Orchestrate your unique data workflows

Last updated: Feb 17, 2026
PRODUCT OWNER
IMPLEMENTATION
HEALTH TECH VENDOR

With Redox, you can orchestrate how data moves across your healthcare ecosystem. Orchestrating means you control how and when data moves with conditional rules and custom logic.

Orchestration treats data processing like a set of building blocks that can be assembled to solve specific problems rather than laying out a static assembly line that runs the same way every time.

Use cases

Some common use cases for using custom rule processing are:

  • Multi-destination routing: Send the same data to multiple destinations at once, based on rules or message type.
    • Example: Send to your app but also to your FHIR® store.
  • Conditional rules: Define business logic that decides how data should be process or routed based on conditions
    • Example: Send CHF discharges to PCP and cardio clinic; all others go only to PCP.
  • Data fetching and bundling: Pull in extra data automatically and package it together in one.
    • Example: If you see a discharge, get patient summary from HIE.
  • Enrichment: Partway through processing, you can gather data from a partner vendor to enhance existing data before being delivered to a destination.
    • Example: Normalize a list of procedures into CPT codes.
    • Example: Extract ICD-10 codes from clinical notes.
    • Example: Match result against EMPI to add correct patient ID.
  • Scoring and calculations: Perform real-time computations on data so destination systems don't need to handle raw field.s
    • Example: Calculate patient's BMI from height and weight.
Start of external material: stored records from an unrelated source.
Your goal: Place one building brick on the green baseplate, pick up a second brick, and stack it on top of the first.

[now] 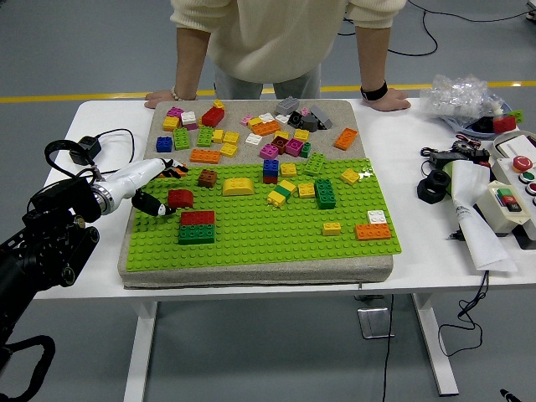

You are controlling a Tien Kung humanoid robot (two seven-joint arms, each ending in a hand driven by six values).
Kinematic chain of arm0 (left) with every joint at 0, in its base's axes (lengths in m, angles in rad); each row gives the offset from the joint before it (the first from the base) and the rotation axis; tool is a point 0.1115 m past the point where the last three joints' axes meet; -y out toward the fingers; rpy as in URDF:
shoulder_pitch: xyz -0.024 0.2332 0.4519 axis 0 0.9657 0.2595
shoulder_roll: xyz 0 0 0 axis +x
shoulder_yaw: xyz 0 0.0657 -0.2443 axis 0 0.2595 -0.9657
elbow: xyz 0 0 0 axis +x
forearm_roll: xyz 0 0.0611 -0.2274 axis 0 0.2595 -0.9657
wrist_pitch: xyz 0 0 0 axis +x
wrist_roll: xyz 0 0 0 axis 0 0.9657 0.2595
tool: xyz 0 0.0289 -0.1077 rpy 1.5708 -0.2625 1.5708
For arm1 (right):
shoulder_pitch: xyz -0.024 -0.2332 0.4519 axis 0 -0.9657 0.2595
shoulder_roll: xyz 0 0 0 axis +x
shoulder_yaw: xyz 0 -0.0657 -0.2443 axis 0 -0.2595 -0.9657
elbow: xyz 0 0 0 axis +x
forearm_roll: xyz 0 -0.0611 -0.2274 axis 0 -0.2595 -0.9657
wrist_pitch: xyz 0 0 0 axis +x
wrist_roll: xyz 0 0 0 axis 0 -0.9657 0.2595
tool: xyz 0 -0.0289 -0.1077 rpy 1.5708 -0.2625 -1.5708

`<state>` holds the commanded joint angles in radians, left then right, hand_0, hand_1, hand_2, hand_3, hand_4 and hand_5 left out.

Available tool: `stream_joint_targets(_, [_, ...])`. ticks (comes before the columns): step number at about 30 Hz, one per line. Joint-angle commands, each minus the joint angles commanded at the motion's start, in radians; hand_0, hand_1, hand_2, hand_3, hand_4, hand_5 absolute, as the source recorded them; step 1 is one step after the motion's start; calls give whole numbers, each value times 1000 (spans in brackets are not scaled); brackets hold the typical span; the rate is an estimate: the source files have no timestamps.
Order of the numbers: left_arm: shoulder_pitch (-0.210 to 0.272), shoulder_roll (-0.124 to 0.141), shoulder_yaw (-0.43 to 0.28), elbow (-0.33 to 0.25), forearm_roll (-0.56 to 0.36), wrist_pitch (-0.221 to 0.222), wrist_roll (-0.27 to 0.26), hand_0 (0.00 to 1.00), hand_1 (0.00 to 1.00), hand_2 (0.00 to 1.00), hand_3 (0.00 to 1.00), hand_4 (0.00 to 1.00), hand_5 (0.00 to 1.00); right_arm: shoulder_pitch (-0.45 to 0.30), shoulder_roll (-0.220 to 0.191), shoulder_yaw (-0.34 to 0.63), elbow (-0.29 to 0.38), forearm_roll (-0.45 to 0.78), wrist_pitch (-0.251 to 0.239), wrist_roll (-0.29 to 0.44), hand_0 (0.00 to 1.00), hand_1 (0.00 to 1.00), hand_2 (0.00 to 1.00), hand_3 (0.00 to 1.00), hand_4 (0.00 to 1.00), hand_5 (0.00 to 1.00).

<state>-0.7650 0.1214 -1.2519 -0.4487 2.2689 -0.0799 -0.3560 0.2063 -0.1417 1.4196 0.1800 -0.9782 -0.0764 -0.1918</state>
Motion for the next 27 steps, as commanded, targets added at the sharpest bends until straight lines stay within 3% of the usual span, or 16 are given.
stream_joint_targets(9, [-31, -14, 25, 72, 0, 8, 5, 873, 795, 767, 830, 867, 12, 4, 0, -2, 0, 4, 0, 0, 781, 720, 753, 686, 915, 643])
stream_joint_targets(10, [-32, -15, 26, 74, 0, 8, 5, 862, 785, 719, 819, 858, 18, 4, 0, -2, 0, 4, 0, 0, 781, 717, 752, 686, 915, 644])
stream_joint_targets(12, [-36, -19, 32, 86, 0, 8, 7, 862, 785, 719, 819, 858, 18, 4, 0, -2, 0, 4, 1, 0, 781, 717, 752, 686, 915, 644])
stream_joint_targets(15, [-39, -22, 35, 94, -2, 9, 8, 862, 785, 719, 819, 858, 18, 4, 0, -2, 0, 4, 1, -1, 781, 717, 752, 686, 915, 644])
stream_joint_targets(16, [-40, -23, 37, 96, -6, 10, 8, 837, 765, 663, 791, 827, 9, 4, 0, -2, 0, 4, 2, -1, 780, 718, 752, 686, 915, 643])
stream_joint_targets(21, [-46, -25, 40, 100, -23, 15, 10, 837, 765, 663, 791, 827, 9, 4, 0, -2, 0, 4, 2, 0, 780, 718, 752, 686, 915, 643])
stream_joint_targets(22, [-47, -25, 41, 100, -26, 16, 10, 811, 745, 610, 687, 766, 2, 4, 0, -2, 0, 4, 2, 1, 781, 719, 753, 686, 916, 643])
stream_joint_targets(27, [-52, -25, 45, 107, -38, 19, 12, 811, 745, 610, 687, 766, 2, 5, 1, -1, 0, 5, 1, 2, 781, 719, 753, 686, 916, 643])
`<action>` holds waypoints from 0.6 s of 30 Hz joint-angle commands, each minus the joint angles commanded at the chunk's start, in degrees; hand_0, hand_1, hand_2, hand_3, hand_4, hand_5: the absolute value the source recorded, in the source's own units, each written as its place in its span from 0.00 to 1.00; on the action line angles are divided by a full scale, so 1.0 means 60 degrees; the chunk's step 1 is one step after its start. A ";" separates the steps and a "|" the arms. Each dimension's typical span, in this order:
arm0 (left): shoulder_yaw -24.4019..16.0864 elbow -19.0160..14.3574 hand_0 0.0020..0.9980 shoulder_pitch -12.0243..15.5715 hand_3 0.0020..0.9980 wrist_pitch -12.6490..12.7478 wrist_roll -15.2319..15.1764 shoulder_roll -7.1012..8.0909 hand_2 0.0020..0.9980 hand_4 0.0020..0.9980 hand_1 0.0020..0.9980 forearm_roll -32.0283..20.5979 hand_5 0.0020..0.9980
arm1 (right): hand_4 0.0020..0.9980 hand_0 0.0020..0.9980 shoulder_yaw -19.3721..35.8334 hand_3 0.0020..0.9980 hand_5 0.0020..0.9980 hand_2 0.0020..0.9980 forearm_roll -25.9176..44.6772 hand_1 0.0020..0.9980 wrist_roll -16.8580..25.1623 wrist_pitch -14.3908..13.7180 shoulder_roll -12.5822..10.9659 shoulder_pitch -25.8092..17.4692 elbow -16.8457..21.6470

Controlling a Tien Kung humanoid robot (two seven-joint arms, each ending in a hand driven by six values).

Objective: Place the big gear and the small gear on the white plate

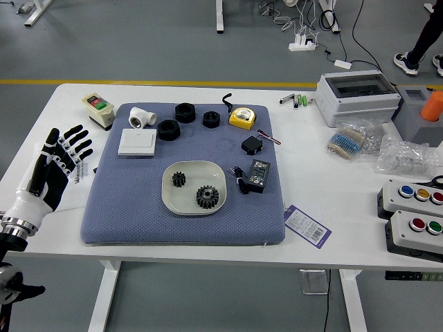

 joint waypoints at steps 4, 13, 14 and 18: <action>0.0013 -0.0026 0.85 -0.0017 0.86 0.0009 0.0008 0.0000 0.92 0.97 0.87 -0.0007 0.92 | 0.89 0.72 0.0063 0.62 0.73 0.76 0.0017 0.73 0.0006 0.0007 0.0005 0.0002 -0.0005; -0.0050 -0.0038 0.85 -0.0015 0.86 0.0020 0.0022 0.0006 0.92 0.97 0.87 0.0004 0.92 | 0.89 0.72 0.0107 0.62 0.73 0.76 0.0009 0.73 0.0008 -0.0002 0.0010 0.0015 -0.0001; -0.0054 -0.0038 0.85 -0.0016 0.86 0.0023 0.0021 0.0006 0.92 0.97 0.86 0.0002 0.92 | 0.89 0.72 0.0106 0.62 0.73 0.76 0.0007 0.73 0.0007 -0.0001 0.0006 0.0015 0.0000; -0.0052 -0.0039 0.85 -0.0017 0.86 0.0028 0.0020 0.0004 0.92 0.97 0.86 -0.0002 0.92 | 0.89 0.72 0.0106 0.62 0.73 0.76 0.0005 0.73 0.0005 -0.0001 -0.0002 0.0014 0.0002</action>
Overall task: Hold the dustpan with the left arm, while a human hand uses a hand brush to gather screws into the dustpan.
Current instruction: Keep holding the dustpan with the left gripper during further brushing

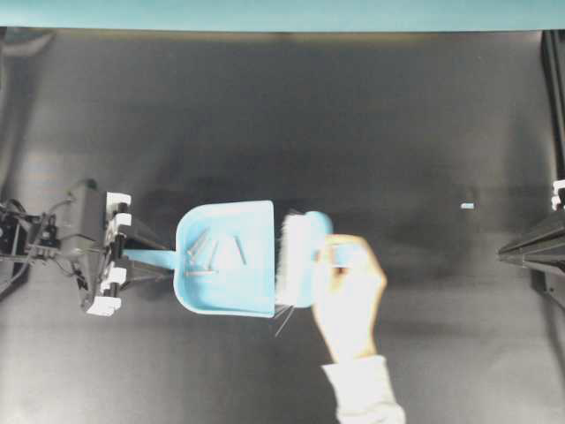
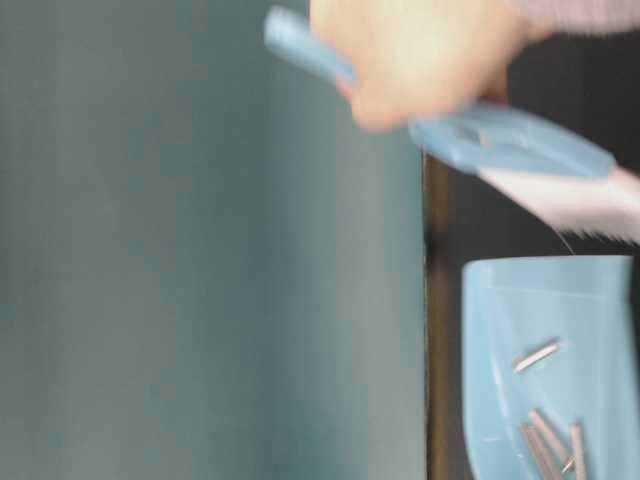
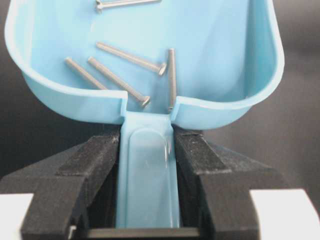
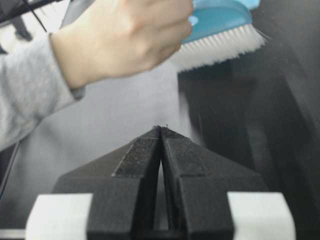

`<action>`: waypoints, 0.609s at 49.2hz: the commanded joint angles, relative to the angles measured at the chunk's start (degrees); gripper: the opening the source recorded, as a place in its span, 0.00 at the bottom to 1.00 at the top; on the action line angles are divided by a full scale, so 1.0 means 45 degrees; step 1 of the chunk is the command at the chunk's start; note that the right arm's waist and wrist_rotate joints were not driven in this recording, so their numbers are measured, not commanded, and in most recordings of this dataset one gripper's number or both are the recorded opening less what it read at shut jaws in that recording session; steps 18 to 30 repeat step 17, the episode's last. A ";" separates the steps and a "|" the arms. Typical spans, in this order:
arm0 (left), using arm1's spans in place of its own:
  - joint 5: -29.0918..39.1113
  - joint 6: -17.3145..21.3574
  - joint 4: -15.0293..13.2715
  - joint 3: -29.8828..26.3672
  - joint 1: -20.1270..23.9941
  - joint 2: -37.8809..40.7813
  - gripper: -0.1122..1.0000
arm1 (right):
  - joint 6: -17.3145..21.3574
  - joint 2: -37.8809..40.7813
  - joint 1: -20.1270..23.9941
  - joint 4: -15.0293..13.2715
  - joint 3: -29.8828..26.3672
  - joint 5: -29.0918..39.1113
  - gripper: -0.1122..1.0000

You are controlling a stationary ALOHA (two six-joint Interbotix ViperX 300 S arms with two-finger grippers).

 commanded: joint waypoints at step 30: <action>-0.0391 0.0332 0.0039 -0.0195 0.0020 -0.0098 0.37 | 0.0000 0.0059 0.0000 0.0000 -0.0059 -0.0117 0.10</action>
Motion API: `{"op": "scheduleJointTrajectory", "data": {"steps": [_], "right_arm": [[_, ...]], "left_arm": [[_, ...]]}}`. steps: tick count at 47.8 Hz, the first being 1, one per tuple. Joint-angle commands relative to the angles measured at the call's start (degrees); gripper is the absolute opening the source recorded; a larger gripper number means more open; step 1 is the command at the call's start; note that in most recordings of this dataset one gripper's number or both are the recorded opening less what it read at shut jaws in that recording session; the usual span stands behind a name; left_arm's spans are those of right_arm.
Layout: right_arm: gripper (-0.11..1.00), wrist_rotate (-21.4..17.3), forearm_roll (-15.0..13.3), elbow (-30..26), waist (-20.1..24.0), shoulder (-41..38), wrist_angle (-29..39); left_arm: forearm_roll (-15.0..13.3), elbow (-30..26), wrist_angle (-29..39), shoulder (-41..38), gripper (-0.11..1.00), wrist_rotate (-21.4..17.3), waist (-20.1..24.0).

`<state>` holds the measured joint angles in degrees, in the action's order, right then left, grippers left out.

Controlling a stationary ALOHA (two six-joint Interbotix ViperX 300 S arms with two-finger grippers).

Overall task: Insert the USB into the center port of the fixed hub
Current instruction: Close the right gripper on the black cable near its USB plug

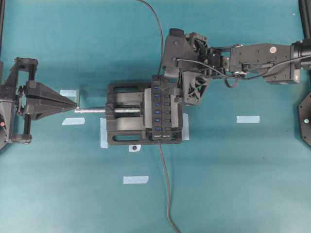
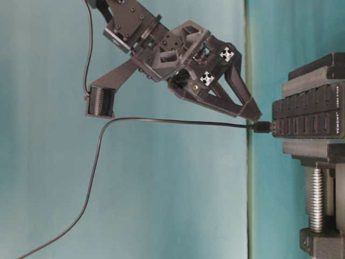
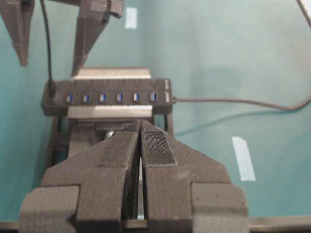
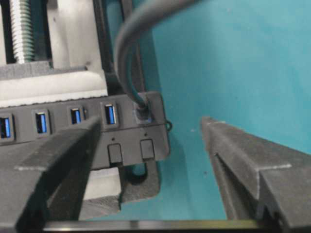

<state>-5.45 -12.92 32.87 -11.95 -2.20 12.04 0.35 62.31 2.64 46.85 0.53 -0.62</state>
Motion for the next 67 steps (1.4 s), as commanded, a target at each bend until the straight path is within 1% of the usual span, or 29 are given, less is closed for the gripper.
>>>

Check out this case study to see orchestration in action.

Benefits

  • Use modular steps to accomplish your workflow.
  • Condense or combine processing stops.
  • Have visibility into your processing rather than a "black box" of guesswork.

Building blocks

To orchestrate your data, you can compose unique workflows that meet the healthcare needs of your organization.

Specifically, you can use composable processors, which are inserted into your data processing. A processor is like a recipe with base ingredients (i.e., operations) along with spices or garnishes that can be tweaked to your liking (i.e., parameters). This means you can use the same processor in multiple contexts.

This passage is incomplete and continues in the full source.